Marcelo Santos, vogal da União de Freguesias de Cascais e do Estoril, onde assume o pelouro da Juventude, diz que esta é uma mudança fundamental, já que, quando era estudante, nunca pôde frequentar a biblioteca por incompatibilidade de horários.
O responsável diz que a reação da juventude está a ser boa, mas esperam muito mais utilizadores quando a novidade for mais conhecida. “A informação está a passar de boca em boca.”
Se para os visitantes não há queixas, para quem trabalha nas bibliotecas, a mudança de horários também foi vista com bons olhos. Carlos Alberto, um dos responsáveis do turno noturno, é perentório: a medida teve uma “recetividade perfeita” por parte dos funcionários.

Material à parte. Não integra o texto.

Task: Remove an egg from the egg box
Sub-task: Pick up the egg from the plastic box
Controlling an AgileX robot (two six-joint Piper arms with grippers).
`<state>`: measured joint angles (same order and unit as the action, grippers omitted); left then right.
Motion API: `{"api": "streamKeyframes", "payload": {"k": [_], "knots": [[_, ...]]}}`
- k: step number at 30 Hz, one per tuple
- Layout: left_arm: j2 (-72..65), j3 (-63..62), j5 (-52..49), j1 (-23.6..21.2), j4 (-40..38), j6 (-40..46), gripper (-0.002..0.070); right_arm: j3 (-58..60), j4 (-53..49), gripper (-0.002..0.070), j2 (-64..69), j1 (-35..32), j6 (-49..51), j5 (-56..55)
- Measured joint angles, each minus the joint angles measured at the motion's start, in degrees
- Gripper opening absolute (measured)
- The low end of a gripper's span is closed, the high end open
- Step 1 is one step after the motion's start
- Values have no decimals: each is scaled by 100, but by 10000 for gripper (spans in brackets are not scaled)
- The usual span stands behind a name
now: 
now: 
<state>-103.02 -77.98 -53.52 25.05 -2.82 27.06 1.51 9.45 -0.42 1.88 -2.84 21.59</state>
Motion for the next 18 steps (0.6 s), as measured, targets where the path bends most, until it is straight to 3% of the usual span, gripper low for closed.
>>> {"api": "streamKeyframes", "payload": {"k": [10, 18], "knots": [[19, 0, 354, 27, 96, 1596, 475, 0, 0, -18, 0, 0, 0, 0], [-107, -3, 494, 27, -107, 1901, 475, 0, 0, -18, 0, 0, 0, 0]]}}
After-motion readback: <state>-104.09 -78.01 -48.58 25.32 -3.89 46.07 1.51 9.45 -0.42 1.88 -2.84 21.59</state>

Além da Biblioteca Municipal de Cascais, mesmo no centro da vila, também a de São Domingos da Rana passou a estar aberta até à meia-noite. Ambas integram a Rede de Bibliotecas Municipais, que em 2016 receberam 195 355 visitantes. Há ainda uma terceira biblioteca mas, como é dedicada ao público infantil, os responsáveis consideraram que não fazia sentido alterar os horários.
Carlos Carreiras diz que estas medidas fazem ainda mais sentido tendo em conta que há planos para abrir duas universidades no concelho no futuro próximo. A Universidade Nova de Lisboa terá um polo de Economia em Cascais e a Universidade Católica pretende abrir um curso de Medicina. O autarca não tem dúvidas: irão atrair “uma grande quantidade de jovens estudantes à cidade, o que exige que o município tenha respostas à altura das suas necessidades”.
Por agora, este é um modelo em estudo e avaliação. O futuro pede a possibilidade de as bibliotecas municipais funcionarem durante 24 horas, e não só como salas de estudo. Além disso, serviços que só estão disponíveis durante o dia, como levantar livros, poderão também vir a ser disponibilizados no período noturno. Carreiras diz que não só a requisição de livros pode vir a ser estendida, mas também a utilização de equipamentos multimédia. Mas para que isso seja possível, é preciso que o desenrolar deste modelo seja positivo.